# Problem details:
Each line of the data that includes the string "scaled" is to be copied out.

# Supplied records:
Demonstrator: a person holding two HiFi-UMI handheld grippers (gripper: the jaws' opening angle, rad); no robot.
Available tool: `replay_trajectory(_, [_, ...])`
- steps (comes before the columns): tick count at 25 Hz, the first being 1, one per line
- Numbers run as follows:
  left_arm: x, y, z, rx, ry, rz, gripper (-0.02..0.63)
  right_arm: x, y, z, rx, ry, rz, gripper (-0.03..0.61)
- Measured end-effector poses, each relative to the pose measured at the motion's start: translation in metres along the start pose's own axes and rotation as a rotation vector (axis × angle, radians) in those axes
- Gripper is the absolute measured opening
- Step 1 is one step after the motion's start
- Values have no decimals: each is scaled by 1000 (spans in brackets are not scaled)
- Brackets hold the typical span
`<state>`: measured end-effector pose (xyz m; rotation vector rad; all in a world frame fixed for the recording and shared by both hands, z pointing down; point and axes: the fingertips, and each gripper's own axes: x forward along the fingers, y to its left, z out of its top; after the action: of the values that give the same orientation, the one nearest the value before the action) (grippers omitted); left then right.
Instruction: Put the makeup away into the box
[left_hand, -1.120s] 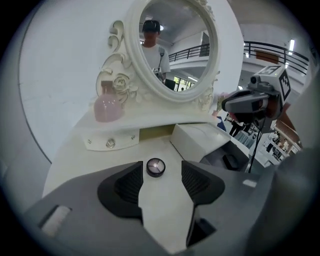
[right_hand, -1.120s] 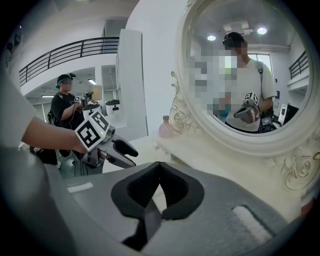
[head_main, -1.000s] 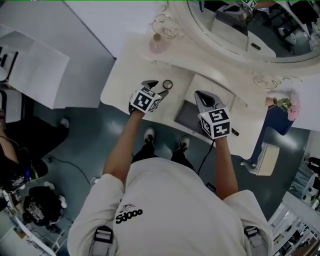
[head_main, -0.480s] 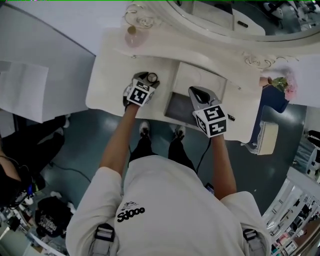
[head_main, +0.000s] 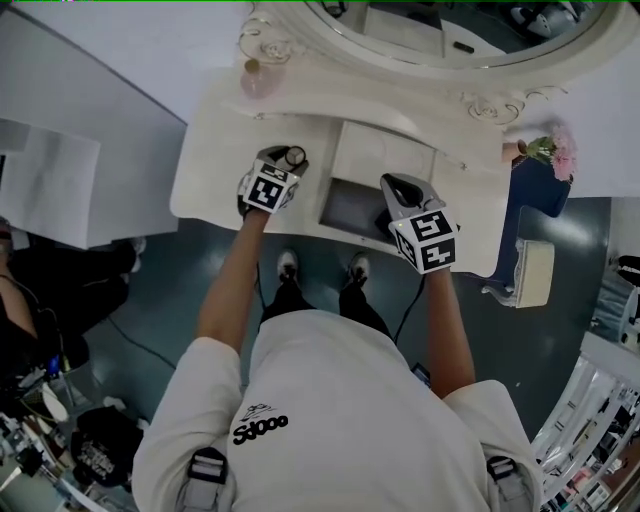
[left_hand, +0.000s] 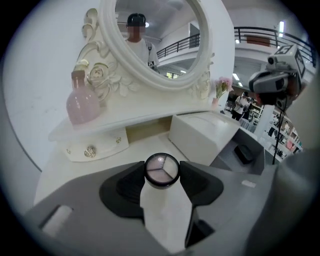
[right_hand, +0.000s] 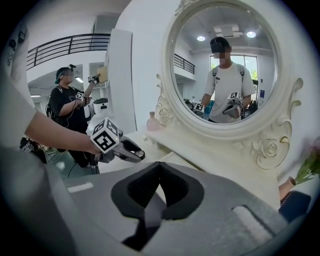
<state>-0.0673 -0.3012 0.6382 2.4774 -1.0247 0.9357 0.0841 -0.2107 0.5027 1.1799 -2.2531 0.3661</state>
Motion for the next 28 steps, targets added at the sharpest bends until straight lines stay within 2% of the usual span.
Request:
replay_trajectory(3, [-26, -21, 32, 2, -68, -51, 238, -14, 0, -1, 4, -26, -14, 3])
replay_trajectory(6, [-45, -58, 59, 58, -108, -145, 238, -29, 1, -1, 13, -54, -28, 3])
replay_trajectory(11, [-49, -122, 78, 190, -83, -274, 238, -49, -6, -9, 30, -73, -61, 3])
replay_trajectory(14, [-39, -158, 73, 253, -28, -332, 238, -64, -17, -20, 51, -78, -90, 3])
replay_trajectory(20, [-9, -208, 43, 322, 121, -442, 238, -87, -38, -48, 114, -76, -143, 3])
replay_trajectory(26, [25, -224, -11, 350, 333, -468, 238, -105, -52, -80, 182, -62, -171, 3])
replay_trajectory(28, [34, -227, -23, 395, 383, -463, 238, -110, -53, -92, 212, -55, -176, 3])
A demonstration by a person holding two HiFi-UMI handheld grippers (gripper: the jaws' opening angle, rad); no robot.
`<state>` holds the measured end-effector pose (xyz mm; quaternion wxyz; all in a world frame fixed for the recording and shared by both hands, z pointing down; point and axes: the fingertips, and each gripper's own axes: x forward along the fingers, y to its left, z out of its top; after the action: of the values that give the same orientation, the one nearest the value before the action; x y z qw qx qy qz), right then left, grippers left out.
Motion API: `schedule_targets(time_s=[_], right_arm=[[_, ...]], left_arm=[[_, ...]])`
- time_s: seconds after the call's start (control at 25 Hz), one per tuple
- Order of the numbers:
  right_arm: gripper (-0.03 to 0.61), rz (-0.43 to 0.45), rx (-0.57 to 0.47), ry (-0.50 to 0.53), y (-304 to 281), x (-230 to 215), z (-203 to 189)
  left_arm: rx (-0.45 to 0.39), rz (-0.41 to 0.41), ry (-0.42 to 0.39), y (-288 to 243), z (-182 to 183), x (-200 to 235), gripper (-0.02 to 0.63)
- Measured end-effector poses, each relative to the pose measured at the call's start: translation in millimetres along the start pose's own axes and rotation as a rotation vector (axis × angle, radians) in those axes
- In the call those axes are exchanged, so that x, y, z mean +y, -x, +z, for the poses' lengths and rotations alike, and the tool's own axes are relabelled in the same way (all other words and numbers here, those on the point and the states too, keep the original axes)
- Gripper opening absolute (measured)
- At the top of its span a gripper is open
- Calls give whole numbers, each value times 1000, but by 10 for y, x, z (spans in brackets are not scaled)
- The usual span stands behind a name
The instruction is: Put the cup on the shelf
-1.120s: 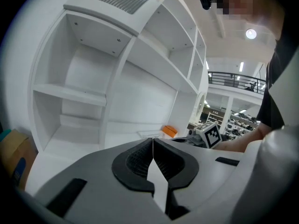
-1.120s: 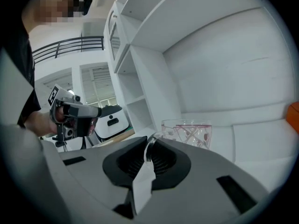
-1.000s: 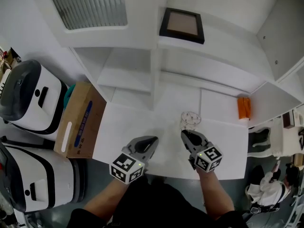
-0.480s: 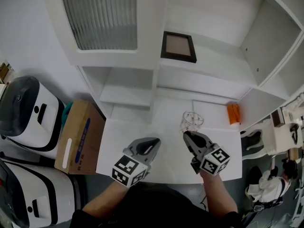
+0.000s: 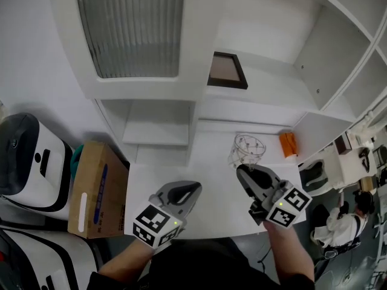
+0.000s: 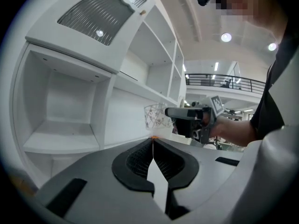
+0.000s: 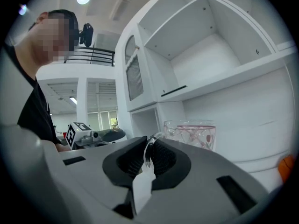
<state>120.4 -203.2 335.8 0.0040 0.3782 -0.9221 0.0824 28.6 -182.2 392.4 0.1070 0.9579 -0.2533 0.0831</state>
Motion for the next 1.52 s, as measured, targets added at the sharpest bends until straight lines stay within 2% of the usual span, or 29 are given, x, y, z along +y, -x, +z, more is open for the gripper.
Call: schedule_targets(time_s=[0.12,0.32,0.64,0.8,1.16,1.52], right_arm=[[28,36,-12,31,34,95,240],[28,104,-10,38,108,-48,716],[28,172,-36,115,123,174,1038],[28,207,-44,154,116,182,1271],[28,252,-54,192,-16,88,1728],[28,248,-86,228,-354,-134,2005]], left_arm=[[3,0,1,-17,32,3,14],[0,61,20,-95,334,121,14],[-45,119,-44,72,396,120,14],[-48,118,-38,-3,419,71,14],[-31,133,-12,-96,396,64,14],[-28,161,5,-58,342,76,14]])
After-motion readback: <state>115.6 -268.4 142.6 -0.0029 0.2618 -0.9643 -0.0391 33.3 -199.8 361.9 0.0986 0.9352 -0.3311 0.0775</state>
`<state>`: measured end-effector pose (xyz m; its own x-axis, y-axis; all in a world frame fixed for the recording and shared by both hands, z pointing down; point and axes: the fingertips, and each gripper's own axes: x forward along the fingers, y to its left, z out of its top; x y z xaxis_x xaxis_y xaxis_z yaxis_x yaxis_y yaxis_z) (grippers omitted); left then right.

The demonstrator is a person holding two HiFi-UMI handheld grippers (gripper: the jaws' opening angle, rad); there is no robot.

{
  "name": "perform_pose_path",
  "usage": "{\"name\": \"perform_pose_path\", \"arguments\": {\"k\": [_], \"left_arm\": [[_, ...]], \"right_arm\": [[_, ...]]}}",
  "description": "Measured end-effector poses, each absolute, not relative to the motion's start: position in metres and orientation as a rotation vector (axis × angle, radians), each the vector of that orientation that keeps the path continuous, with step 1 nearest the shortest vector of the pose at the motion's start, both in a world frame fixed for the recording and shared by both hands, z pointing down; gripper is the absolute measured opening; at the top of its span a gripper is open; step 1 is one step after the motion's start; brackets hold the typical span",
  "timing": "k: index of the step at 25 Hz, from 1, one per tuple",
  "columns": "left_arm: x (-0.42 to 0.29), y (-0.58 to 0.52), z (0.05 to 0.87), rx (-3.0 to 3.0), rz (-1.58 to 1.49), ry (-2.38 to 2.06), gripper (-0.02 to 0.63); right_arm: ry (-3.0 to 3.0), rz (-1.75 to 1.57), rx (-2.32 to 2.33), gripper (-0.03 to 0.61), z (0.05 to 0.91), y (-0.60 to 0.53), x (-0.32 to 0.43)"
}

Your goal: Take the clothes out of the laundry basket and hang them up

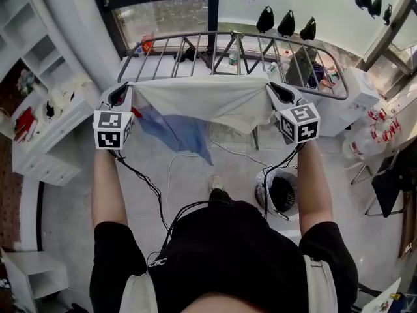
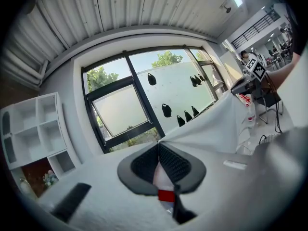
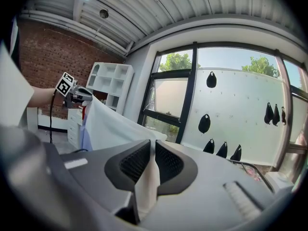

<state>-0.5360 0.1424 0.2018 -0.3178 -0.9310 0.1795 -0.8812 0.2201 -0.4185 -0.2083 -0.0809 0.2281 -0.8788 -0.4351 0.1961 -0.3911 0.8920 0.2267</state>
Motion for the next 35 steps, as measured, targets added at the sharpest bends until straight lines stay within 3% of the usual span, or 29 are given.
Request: {"name": "perform_pose_path", "arguments": {"k": [23,35], "left_arm": [[-0.637,-0.051,0.184,-1.662,-0.863,2.348,0.011],[-0.727,-0.158,0.205,-1.637,-0.954,2.456,0.012]], "right_arm": [[-2.786,-0.396,0.651,0.048,0.201,-0.277,-0.296],[-2.715,-0.355,0.629,0.048,0.237,-0.386,-0.374]]}}
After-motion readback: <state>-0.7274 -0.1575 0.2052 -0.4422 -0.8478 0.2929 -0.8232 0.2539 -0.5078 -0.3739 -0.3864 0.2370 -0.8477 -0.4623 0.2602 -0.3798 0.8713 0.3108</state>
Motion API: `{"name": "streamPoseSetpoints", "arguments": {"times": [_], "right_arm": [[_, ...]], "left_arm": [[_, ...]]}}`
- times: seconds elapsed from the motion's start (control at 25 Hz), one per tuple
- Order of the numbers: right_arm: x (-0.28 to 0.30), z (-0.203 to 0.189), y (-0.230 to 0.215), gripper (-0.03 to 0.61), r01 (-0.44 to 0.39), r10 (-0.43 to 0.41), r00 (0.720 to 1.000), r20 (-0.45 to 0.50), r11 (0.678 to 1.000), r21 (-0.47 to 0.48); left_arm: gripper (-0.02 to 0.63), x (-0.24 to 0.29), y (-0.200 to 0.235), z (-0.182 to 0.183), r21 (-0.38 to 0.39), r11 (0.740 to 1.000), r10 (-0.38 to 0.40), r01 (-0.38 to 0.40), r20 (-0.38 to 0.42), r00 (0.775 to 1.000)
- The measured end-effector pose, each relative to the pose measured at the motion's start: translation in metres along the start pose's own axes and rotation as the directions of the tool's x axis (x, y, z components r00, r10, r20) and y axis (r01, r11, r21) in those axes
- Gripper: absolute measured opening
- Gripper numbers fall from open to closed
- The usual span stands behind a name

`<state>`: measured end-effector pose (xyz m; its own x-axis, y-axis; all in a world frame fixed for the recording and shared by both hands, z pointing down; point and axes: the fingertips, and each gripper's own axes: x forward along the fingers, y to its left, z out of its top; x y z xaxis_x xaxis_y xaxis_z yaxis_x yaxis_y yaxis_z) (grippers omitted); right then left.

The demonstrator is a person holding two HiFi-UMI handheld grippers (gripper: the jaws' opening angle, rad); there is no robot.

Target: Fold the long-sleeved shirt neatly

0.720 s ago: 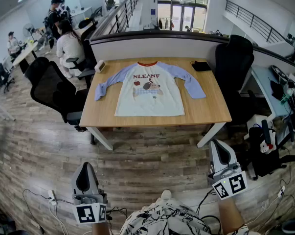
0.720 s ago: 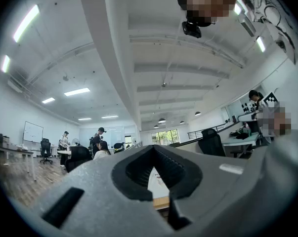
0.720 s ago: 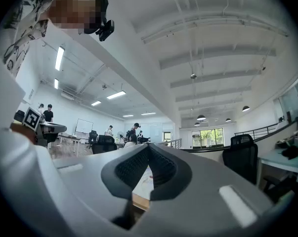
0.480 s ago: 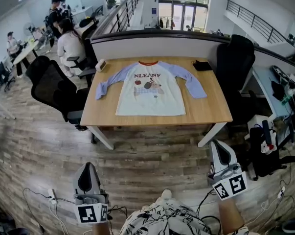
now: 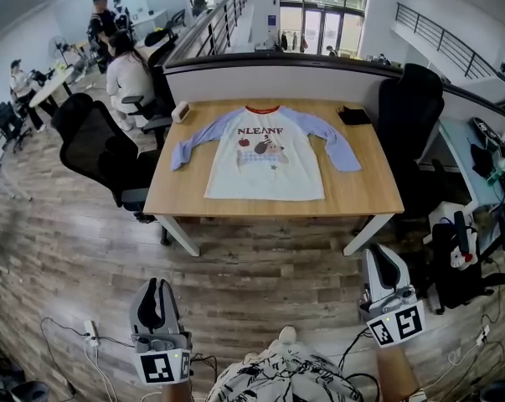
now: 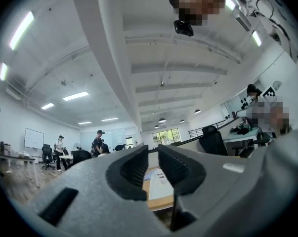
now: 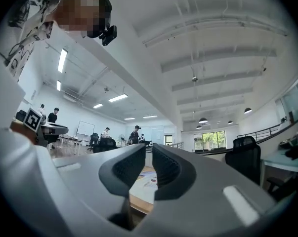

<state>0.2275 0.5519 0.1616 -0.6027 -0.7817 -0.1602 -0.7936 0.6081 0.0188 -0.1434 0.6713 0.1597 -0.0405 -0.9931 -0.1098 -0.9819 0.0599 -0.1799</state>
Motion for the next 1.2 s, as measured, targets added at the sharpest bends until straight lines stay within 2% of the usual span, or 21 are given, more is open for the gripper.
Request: {"name": "streamPoseSetpoints", "arguments": {"times": [0.04, 0.16, 0.28, 0.48, 0.56, 0.88, 1.2], "right_arm": [[0.0, 0.0, 0.0, 0.062, -0.003, 0.003, 1.0, -0.001, 1.0, 0.001], [0.002, -0.001, 0.0, 0.154, -0.008, 0.008, 1.0, -0.003, 1.0, 0.007], [0.004, 0.0, 0.002, 0.269, -0.017, 0.016, 1.0, 0.007, 1.0, 0.012], [0.007, -0.003, 0.003, 0.418, -0.044, 0.044, 0.999, 0.01, 0.999, 0.011], [0.009, -0.004, 0.002, 0.485, -0.049, 0.049, 0.999, 0.013, 0.999, 0.02], [0.021, -0.015, -0.012, 0.492, -0.052, 0.052, 0.999, 0.005, 0.998, 0.037], [0.034, -0.03, -0.047, 0.492, -0.085, 0.085, 0.996, -0.002, 0.995, 0.056]], "left_arm": [[0.093, 0.0, -0.001, 0.001, -0.008, 1.0, -0.005, 0.005, 0.006, 1.0], [0.163, 0.002, 0.002, 0.0, -0.033, 0.999, -0.002, 0.002, 0.01, 1.0], [0.278, 0.002, 0.008, -0.001, -0.039, 0.999, 0.024, -0.024, 0.014, 1.0], [0.454, 0.005, 0.012, -0.006, -0.064, 0.997, 0.054, -0.053, 0.009, 0.999], [0.489, 0.007, 0.012, -0.008, -0.071, 0.996, 0.053, -0.053, 0.002, 0.999], [0.506, 0.02, 0.001, -0.009, -0.052, 0.998, 0.043, -0.044, -0.013, 0.999], [0.508, 0.044, -0.027, -0.007, -0.048, 0.997, 0.061, -0.062, -0.022, 0.998]]}}
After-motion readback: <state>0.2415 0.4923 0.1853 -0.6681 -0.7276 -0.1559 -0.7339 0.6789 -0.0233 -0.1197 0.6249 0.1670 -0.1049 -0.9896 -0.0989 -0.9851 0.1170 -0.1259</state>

# Answer box:
- Values have no decimals: each is scaled by 1000 (spans in brackets are not scaled)
- Calls give whole numbers, each value times 1000, but by 10 for y, x, z (spans in brackets are not scaled)

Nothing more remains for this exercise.